To me, it comes down to this: I have selected the people I chose to subscribe to. Implicit in that selection is an implication of trust.
The feed is not fixed - a new ID is generated every time an entry is edited, which is just as invalid as before, although slightly less harmful and much less detectable.
(I’ve also just noticed GWB had several feeds on his site - for press briefings and news releases and radio address, and they had decent GUIDs by the looks of it)
Ben: The primary purpose of IDs in feed readers (or in mine at least) is so that read/unread states (and other attributes) can be correctly persisted when the feed is refreshed, especially when the text content changes slightly. So I’m only ever comparing ids with the ids gathered from the same feed the previous time it was loaded.

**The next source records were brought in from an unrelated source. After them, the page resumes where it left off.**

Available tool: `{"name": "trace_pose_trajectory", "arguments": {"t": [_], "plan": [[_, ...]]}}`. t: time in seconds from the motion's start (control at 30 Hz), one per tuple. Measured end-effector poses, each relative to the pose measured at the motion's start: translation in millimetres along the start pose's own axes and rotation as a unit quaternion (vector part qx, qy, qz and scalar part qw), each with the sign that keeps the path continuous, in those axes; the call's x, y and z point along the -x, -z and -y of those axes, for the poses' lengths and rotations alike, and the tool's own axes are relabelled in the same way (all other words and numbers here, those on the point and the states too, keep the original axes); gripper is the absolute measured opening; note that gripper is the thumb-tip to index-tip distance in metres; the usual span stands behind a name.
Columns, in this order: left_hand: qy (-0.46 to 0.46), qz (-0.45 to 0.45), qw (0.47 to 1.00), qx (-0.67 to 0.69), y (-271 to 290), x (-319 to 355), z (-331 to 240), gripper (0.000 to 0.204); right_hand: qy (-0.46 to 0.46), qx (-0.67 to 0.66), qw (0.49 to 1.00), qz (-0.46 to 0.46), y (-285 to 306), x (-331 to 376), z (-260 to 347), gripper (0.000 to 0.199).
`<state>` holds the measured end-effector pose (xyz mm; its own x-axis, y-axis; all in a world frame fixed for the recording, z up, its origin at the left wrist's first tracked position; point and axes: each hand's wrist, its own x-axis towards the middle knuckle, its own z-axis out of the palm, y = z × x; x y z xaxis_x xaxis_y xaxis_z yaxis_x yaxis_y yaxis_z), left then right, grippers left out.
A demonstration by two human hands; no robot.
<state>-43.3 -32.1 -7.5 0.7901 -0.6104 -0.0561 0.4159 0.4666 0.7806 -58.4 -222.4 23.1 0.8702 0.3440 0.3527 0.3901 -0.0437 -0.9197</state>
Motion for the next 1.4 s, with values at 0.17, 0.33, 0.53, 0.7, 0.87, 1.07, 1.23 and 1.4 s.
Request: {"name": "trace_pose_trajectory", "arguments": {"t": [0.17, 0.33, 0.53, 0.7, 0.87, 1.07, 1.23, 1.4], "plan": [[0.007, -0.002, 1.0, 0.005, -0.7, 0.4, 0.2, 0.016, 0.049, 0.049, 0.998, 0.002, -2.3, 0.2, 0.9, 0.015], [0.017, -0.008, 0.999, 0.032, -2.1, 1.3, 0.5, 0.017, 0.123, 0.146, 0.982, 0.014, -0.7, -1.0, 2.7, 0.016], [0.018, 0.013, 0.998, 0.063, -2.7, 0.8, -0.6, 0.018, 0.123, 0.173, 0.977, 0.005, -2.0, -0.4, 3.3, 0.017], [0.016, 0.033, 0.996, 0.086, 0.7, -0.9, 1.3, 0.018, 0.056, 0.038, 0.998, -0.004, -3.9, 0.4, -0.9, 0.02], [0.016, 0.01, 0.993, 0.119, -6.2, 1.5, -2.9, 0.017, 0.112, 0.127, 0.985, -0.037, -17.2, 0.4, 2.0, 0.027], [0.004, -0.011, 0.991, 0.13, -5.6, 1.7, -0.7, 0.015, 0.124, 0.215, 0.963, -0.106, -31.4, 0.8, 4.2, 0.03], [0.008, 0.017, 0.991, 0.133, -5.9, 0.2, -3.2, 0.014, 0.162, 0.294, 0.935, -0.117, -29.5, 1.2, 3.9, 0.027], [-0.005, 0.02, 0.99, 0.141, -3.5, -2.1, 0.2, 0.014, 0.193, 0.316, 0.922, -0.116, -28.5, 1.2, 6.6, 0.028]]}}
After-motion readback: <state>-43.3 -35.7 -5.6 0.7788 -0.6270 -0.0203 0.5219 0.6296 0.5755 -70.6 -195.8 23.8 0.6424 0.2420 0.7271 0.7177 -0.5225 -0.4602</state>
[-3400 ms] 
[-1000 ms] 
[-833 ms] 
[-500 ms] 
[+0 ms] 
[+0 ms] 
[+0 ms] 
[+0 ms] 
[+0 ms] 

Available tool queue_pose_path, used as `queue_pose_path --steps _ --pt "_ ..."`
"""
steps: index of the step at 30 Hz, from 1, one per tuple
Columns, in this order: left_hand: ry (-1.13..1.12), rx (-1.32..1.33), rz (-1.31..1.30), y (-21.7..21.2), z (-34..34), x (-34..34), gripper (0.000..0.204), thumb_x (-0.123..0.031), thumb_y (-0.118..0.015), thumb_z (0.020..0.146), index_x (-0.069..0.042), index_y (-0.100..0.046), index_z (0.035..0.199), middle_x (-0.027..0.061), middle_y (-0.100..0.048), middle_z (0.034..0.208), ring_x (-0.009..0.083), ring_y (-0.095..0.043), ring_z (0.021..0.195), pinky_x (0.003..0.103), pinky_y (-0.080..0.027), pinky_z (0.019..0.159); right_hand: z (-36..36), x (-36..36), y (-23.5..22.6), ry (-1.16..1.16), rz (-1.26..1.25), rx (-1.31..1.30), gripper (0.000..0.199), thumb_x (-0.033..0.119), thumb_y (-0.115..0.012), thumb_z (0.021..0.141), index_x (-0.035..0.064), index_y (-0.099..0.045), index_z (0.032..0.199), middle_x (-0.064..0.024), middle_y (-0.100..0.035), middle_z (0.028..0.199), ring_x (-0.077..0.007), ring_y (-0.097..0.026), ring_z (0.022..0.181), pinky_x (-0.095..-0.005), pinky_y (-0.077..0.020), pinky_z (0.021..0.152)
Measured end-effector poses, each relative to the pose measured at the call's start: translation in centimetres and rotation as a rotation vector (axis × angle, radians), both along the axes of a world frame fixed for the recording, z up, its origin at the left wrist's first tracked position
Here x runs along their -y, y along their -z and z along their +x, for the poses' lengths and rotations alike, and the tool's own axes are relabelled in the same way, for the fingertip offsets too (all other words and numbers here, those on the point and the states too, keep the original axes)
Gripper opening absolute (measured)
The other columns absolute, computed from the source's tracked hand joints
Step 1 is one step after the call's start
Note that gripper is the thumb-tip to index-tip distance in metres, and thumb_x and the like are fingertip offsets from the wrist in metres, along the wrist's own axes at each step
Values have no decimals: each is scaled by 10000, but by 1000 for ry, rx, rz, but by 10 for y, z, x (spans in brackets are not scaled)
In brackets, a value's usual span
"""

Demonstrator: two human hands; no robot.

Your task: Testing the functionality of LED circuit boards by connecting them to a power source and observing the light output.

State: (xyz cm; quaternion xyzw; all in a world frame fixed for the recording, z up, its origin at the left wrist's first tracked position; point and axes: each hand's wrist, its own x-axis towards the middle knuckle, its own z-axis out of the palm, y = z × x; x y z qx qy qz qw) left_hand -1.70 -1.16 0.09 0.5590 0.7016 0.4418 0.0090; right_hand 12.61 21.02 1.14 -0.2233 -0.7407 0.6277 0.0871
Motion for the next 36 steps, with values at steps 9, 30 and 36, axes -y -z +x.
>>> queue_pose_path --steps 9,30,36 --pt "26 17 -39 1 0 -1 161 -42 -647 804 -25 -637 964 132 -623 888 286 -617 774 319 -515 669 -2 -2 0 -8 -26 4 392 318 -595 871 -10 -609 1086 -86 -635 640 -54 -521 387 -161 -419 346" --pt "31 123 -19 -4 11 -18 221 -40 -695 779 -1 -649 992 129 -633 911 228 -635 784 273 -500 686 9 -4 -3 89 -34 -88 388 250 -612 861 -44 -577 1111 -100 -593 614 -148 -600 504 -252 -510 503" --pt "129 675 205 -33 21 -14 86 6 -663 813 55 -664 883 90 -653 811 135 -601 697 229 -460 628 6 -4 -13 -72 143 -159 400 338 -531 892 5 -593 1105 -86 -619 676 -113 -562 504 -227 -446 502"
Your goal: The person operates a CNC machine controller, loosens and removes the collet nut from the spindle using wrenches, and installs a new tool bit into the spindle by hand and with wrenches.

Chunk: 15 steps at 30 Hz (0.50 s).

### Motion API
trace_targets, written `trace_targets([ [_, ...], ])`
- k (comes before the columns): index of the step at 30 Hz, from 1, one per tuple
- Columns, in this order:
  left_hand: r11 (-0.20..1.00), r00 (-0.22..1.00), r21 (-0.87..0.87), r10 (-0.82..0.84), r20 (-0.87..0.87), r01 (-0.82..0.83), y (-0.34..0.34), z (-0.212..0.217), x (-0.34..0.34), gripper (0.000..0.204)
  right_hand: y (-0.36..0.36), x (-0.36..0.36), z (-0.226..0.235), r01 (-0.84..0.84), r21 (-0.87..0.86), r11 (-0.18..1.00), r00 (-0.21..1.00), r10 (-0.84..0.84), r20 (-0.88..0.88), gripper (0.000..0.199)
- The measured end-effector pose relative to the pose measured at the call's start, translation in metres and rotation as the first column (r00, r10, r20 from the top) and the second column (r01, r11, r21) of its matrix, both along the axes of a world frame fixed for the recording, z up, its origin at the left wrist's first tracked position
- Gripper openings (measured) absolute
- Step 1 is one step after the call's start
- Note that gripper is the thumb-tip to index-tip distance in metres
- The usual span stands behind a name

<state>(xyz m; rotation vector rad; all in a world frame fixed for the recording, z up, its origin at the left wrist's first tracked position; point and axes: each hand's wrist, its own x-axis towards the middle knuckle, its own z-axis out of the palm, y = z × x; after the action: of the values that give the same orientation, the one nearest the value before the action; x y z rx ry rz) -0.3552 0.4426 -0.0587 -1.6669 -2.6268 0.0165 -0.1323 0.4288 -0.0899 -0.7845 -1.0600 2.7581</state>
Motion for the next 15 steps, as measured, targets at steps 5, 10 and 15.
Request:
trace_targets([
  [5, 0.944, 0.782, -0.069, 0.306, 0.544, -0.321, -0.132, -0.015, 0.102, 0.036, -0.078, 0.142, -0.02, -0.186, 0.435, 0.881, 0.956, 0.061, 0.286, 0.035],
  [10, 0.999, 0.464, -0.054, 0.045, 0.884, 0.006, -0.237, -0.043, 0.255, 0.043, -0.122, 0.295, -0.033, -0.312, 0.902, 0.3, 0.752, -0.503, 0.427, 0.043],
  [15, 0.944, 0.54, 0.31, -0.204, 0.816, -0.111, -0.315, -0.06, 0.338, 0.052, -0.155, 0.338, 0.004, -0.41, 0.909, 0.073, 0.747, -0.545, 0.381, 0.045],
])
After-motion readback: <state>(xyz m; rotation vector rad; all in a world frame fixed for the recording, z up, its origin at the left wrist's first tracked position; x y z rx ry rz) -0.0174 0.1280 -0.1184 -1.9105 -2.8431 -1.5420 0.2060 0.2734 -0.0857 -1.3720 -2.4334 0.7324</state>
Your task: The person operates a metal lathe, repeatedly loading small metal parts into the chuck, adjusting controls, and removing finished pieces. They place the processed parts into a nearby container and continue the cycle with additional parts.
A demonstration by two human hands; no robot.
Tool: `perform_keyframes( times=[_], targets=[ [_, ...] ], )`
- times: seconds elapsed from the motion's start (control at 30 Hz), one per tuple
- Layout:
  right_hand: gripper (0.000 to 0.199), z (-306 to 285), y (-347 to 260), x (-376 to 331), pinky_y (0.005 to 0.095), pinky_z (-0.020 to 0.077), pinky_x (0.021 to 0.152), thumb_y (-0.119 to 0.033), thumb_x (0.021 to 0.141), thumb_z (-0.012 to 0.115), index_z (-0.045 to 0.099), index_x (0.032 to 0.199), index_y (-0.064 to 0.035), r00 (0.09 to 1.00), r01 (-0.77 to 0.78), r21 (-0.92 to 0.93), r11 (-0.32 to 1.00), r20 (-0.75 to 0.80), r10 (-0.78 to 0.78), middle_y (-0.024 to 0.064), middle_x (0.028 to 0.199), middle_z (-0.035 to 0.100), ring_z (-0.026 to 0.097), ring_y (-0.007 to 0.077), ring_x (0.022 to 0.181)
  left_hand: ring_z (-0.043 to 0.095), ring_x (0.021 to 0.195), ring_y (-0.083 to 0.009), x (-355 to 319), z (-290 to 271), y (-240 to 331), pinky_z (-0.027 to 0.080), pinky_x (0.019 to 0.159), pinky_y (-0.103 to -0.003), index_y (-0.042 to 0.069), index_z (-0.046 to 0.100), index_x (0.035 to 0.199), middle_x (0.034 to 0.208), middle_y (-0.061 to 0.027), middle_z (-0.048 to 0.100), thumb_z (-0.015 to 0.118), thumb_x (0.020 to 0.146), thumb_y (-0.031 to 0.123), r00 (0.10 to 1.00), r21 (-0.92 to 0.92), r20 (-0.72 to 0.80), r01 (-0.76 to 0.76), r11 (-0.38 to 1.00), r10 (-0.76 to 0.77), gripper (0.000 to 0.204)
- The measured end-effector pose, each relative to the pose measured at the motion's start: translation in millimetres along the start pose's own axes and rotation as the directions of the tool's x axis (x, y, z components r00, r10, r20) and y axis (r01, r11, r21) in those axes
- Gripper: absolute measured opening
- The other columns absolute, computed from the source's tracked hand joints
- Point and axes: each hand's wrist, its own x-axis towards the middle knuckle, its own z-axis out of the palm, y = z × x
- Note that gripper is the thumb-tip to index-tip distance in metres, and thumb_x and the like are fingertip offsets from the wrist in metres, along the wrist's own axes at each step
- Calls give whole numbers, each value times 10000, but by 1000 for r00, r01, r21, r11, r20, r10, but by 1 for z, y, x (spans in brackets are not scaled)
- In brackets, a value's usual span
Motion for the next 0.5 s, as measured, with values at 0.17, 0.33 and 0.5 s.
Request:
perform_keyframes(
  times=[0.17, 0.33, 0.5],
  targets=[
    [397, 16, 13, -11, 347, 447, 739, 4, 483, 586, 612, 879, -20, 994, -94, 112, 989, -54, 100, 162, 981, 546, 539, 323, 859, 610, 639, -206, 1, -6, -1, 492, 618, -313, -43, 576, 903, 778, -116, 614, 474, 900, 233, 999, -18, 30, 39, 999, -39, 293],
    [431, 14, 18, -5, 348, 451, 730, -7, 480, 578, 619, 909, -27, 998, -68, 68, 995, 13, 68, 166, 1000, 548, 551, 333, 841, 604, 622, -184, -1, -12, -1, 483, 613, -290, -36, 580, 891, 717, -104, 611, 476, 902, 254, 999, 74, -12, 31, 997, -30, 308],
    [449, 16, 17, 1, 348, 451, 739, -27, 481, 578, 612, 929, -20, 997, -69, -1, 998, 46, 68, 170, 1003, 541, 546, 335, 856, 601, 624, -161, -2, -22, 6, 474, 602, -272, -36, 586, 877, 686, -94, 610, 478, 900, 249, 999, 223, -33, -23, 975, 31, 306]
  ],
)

For exactly the reason you mention (as well as general laziness), I never compare across feeds.
@Aristotle: Tag URIs are useful where either you don’t have a decent way to mint UUIDs (such as if you’re writing code in PHP, or Python pre-2.5, and implementing RFC4122 just isn’t worth the time and effort) but need some way to generate an identifier with the same properties. That’s it. The tag URI site explains under the header “Why not use an http URL instead?” why something like a tag URI or a UUID would be preferable to a HTTP URI, something also covered in a recent post by Subbu Allamaraju. Still, if you can generate a UUID rather than resort to something else or if you’re happy with using HTTP URIs, more power to you.